262 TCH knew of Mr Coote's limited experience. He was injured in the course of his normal duties. TCH sent him to the site knowing it was going to be re-roofed and knowing that this would involve landing and removing materials on the roof. They ought to have known that in those circumstances it was reasonably foreseeable that to perform his job he would go onto the roof. They failed to provide any training. They failed to carry out any site inspection. They gave Mr Coote no specific instructions and left it entirely for him to determine whether to go onto the roof. Their system of work in my view was unsafe.
263 On the other hand, Frontline was the occupier of the premises. They were aware of its dangerous state. They had primary responsibility for the premises. They drew the danger to the attention of the roofing contractors. They did not draw the danger to TCH's attention.
264 However, the cause of the fall was not Mr Coote's lack of knowledge of the danger. It had been pointed out to him by the roofing team. The cause of the fall was his presence on the roof whilst the skylight was unsafe and inadvertently walking on the damaged skylight whilst performing his duty.
265 TCH did not provided any instruction to Mr Coote as to what to do in circumstances where he found the roof was in a dangerous state or if others pointed out potential dangers to him. On the other, hand Frontline had not issued any instructions to their roofing contractors to make the roof safe.
266 In those circumstances I would apportion liability as to 40% to Frontline, 60% to TCH.

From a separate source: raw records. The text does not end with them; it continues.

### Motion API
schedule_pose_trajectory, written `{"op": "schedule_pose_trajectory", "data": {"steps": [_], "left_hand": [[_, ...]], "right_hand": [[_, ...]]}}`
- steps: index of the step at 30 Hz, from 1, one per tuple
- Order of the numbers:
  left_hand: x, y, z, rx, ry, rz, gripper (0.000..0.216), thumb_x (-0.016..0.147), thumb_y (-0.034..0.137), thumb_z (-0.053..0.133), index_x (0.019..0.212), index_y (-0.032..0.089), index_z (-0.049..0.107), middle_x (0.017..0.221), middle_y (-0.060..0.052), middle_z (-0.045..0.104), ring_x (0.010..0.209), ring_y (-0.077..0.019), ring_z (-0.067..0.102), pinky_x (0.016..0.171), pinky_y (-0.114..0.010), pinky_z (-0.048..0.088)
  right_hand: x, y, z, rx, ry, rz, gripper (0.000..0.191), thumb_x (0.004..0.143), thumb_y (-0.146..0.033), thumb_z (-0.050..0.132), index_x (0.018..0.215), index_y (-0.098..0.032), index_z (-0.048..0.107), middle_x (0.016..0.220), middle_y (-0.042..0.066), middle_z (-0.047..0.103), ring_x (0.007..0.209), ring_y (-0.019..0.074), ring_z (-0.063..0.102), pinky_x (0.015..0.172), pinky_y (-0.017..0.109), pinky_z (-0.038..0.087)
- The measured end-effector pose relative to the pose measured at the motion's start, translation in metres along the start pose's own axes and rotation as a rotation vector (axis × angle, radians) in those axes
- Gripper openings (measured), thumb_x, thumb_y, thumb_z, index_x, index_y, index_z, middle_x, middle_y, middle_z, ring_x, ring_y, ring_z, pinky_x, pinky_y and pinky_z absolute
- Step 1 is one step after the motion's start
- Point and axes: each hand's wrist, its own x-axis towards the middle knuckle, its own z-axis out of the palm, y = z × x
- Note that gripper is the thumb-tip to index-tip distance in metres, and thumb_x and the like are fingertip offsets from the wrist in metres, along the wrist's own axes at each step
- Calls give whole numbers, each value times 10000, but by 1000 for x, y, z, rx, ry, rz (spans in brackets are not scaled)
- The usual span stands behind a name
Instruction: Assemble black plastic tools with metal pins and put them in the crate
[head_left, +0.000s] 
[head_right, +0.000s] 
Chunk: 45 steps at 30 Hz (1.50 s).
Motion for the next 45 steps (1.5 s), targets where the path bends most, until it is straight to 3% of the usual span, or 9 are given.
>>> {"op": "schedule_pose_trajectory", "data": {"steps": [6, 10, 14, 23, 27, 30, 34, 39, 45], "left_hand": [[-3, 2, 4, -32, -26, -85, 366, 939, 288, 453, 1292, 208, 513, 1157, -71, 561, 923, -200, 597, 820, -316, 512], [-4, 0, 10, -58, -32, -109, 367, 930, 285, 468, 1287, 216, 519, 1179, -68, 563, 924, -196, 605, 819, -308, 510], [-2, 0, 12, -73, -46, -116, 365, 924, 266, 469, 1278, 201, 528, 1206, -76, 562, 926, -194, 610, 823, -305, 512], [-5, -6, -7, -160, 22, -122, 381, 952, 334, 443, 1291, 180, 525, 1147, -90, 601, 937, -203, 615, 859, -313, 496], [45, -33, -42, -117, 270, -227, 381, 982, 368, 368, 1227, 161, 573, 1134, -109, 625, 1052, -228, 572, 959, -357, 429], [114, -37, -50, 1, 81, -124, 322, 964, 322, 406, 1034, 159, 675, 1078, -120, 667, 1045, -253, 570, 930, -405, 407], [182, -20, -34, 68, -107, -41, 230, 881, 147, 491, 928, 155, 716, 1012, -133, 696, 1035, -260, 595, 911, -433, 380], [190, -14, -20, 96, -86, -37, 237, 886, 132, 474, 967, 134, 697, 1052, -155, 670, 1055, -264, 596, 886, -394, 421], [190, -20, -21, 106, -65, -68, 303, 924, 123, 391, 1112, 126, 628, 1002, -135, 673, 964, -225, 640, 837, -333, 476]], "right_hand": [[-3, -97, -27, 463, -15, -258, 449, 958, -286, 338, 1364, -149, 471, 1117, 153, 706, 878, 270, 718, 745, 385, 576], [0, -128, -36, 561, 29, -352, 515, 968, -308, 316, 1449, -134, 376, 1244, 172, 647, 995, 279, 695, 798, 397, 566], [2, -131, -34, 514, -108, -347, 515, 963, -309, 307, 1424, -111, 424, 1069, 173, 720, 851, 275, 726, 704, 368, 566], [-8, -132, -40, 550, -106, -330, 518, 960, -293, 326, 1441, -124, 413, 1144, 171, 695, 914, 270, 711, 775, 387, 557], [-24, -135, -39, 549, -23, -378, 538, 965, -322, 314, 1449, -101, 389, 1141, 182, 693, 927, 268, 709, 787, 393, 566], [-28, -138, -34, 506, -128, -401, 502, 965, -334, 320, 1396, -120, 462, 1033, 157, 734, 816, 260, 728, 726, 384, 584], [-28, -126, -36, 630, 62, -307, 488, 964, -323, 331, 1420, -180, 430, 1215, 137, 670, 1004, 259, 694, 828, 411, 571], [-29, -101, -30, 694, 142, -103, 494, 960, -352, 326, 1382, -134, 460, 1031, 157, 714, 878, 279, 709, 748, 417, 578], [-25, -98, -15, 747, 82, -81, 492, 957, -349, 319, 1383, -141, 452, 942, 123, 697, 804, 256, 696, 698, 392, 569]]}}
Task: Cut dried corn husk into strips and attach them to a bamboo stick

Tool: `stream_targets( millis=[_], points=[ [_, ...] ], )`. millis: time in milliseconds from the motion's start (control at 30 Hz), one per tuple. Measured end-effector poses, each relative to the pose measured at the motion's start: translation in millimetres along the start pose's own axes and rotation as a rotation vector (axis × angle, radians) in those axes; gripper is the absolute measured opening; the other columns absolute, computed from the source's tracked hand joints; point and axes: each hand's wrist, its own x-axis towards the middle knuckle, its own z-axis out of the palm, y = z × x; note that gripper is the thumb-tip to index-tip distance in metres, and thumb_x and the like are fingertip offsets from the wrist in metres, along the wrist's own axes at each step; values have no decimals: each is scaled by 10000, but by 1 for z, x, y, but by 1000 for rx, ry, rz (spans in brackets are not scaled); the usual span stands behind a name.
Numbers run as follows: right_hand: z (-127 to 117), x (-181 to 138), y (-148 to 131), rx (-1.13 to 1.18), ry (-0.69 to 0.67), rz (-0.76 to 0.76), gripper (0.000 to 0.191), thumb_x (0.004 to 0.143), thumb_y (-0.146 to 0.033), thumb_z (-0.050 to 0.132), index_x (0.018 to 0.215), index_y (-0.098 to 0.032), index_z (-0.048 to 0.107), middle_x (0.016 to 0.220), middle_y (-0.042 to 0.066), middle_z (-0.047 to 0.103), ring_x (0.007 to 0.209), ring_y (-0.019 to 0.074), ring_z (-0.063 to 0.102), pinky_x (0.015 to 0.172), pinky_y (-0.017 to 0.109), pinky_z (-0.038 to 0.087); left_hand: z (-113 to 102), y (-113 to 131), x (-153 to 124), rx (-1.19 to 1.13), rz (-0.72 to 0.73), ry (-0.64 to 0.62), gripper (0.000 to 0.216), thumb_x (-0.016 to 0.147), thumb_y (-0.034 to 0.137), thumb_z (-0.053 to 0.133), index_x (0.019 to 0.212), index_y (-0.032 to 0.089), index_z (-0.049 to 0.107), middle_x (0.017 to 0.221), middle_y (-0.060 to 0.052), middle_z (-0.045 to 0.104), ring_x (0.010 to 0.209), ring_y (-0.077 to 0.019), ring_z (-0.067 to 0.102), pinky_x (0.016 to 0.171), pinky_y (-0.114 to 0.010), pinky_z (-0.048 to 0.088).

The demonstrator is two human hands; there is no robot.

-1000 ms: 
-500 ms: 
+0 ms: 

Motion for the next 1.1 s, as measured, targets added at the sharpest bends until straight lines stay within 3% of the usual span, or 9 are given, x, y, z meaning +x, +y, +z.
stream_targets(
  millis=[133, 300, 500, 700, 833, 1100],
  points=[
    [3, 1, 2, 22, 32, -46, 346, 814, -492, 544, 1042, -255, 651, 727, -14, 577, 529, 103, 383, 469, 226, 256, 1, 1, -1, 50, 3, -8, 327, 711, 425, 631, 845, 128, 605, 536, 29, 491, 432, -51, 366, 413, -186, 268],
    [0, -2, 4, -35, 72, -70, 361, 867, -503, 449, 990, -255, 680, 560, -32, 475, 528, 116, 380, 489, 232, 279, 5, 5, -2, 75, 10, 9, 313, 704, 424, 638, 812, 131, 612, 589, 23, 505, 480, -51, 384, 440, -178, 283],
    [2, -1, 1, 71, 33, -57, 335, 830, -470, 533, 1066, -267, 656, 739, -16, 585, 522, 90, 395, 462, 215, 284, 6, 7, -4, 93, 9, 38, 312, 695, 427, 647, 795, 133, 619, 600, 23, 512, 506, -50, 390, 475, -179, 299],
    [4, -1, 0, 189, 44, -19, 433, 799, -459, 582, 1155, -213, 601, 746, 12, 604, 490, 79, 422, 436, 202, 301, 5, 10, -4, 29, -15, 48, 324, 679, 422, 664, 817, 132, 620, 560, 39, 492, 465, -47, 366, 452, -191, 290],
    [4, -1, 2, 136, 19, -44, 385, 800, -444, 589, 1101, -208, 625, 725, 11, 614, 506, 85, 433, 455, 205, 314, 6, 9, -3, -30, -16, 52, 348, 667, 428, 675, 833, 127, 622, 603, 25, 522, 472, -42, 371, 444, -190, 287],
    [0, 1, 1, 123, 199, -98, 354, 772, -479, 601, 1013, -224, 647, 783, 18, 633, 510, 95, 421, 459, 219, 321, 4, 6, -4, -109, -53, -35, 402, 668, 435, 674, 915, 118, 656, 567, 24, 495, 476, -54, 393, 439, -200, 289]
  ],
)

267 If I am in error in my conclusion that Mr Coote was an employee and he was an independent contractor then TCH owed him the duty to use reasonable care to avoid unnecessary risk of injury by retaining a supervisory power to the extent of ensuring that Mr Coote did not go onto that roof unless the dangers had been made safe. I accept that duty is not as high as TCH's duty to an employee.
268 If Mr Coote was an independent contractor TCH have sent him to a site where they knew that roofing contractors would be working and sent him to perform a job which involved landing loads and slinging and unslinging loads on that roof. They ought to have known, as they were hired to assist in re-roofing, that at least part of the roof was in damaged condition. They ought to have known that the roofing contractors had no control over TCH's independent contractors.
269 TCH ought to have known of the likelihood that Mr Coote would go onto the roof. They ought to have known that it was a foreseeable and not insignificant risk that he could fall through that roof if part of it was in a damaged condition and not made safe. There was a high probability that such a fall would result in serious injury.
270 A reasonable response required that something be done. A reasonable response, inexpensive, practical and not burdensome, in light of the harm that would be caused was to ensure that Mr Coote did not go onto that roof unless those dangers had been made safe. TCH had a duty to retain a supervisory power to that extent. It is appropriate that they be held liable for their failure to take precautions against a reasonably foreseeable risk of harm to Mr Coote.
271 Notwithstanding that an employer's duty to an employee in law is greater than a contractors duty to another contractor factually in the circumstances of this case it makes no real difference as TCH's breach of duty is in my view greater than Frontline's and I would apportion liability in the same manner as to 40% to Frontline and 60% to TCH.